Odishatv Bureau
Mumbai: The Kochi-headquartered Air India Express, the no-frills international arm of the ailing national carrier Air India, is hopeful to achieve break-even by the next fiscal, a top company official has said.

“We are already in cash-profit and expect to achieve break-even by the turn of the 2013 fiscal. We are hopeful of this, as we expect to reap the full benefit of the soon-to-be commissioned hangar at Thiruvananthapuram by then,” one of the senior-most officials of Air India Express (AIE), who requested anonymity, told PTI over phone from Kochi.

The AIE moved its headquarters to Kochi in December 2010 from Mumbai for better operational efficiency and coordination and the airline got a new headquarter building in February this year.

The official also pointed out that the airline could already have been in profit, had it not been for the 25 per cent revenue sharing agreement with the parent Air India. .

“If we discount this 25 per cent payout to AI, we are already profitable,” he said.

The airline, which began operations on April 29, 2005 a revenue of Rs 1,741 crore in FY09, its best-ever numbers, when it was flying 25 aircrafts as it returned three planes on lease. But since then, the number of planes came down to 22 in 2010 and after the Mangalore crash, further down to 21. In FY11, the airline had revenue of Rs 1,726 crore, the official said.

He said that there is likely to be improvement on the revenue front in the current fiscal as expansion plans are hit shortage of aircrafts as well as pilots, preventing them from operating more services with the current fleet strength.

“The commissioning of the Thiruvananthapuram hangar was delayed due to the monsoon,” he said, adding that it would take place as soon as the monsoon is over. “The civil work is already over and we are hiring technical hands to run the shop-floor. Currently, our biggest handicap is the shortage of technical hands,” he added.

Work on the Thiruvananthapuram hangar, third after Delhi and Mumbai, started in March 2008 and was supposed to be completed in 18 months. The company is spending Rs 60 crore on land/building and another Rs 20 crore on equipment.

The official also informed that once the hangar is commissioned, it will be converted into a full-fledged MRO (maintenance, repair and overhaul) centre. “But that would take time as there is a severe shortage of technical hands.

But before that we will start servicing other airlines too, to earn more revenues.”

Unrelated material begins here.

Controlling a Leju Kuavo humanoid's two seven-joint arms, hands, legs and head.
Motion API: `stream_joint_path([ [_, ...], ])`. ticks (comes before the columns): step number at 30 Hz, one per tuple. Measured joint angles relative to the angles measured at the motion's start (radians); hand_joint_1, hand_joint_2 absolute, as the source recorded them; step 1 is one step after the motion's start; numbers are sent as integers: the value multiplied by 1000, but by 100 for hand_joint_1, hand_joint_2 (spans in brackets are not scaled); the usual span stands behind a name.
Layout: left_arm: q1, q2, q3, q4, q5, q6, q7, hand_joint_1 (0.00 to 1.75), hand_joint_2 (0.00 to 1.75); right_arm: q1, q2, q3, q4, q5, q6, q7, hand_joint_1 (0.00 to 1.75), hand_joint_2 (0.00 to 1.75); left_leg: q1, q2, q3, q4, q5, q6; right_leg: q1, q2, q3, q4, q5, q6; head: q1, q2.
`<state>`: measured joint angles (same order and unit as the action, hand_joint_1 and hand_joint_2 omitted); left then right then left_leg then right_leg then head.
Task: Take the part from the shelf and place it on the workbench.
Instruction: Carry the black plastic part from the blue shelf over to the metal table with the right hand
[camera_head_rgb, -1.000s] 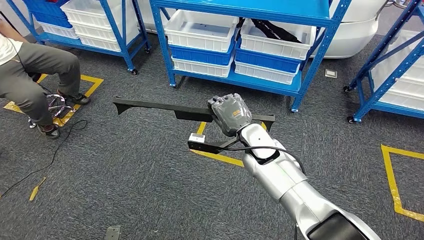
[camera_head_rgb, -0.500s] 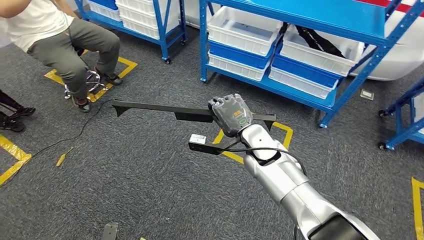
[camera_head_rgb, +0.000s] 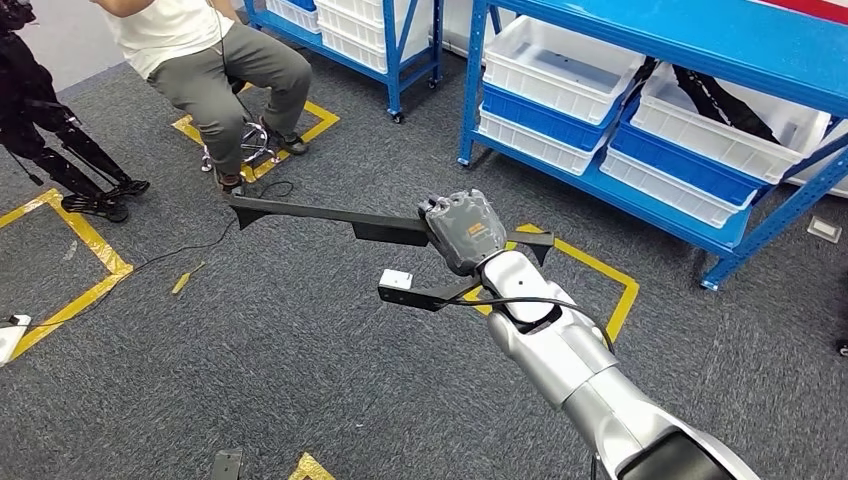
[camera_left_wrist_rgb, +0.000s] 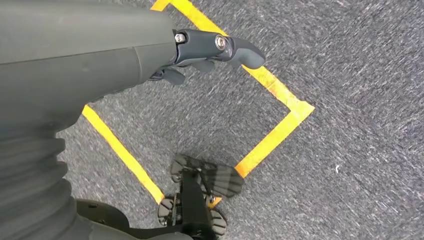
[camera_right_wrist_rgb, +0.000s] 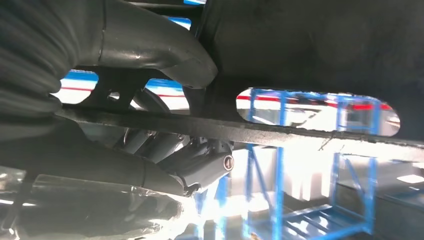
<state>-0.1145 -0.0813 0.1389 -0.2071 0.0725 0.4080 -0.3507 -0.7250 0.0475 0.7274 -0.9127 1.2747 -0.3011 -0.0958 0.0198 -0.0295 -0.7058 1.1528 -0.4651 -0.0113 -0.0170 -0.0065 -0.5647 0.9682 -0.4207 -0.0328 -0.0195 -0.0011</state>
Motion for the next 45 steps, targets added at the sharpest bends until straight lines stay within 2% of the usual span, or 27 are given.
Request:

He further said opening of the Thiruvananthapuram hangar will enable the airline to move in all its 21 aircraft to Kerala, which is the key market for the airline with as much as 55 per cent of the revenue comes in from the three airports in the State along with the Mangalore airport.

“The biggest take-away from Thiruvananthapuram hangar will be our ability to service all our airplanes at this facility,” he said. Currently, AIE services its planes at the Mumbai hangar, “which is time—consuming and leads to poor utilisation of the aircraft.”

On the criticism of poor aircraft utilisation, he said, “Since we moved our headquarters to Kochi on December 30, 2010, there has been a major improvement in this aircraft utilisation front. The current usage is 10.4 hrs per aircraft, which is on par with international carriers.”

Moving the facility to Thiruvananthapuram will also help the airline save on fuel costs, which currently rule around 37 per cent of the overall costs, which he claimed to be comparatively lower than the industry average of 40 per cent or above.

AIE, which operates 195 flights a week, saves on fuel cost because of the typical nature of its operations —only to the Gulf markets, where aviation fuel is cheap — and can thus fill up on return trips from there.

While Gulf carriers’ fuel cost is only 20 per cent of their overall cost, for others it is 40 per cent or above.

Citing lack of aircraft and the inability to hike fares as his biggest handicaps, he said, “In the past 18 months, I could not touch my fares at all. The market is so competitive that I just cannot afford to re-price tickets, though there is no dearth of demand.”

“But the problem is that it is difficult to beat the Gulf carriers when it comes to pricing as their operational cost is much lower than us due to cheaper fuel, which is almost one-fifth of our price and thus can sell tickets at much lower rates,” he said.

Another big reason is the acute shortage of aircraft for my poor financial numbers. “We have put up a tender two months back for leasing, but have so far received only one response, who says he can try to lease out two planes to me in 2014. That is the market condition now. So where is the question of expansion,” he quipped.

On manpower utilisation he said, unlike the parent AI, it has a very healthy employee-aircraft ratio of 46.4 employees for an aircraft. He also said, there is better productivity as all the employees are on contract and no unionisation is allowed in the company.

AI, which is sitting on a debt pile of over Rs 62,000 crore, has an army of employees running into over 32,000, making an employee-aircraft ratio of 221 per aircraft, which one of the highest in the world, while Jet has just under 150 per plane. The airline concedes that there is an “unofficial unionism”.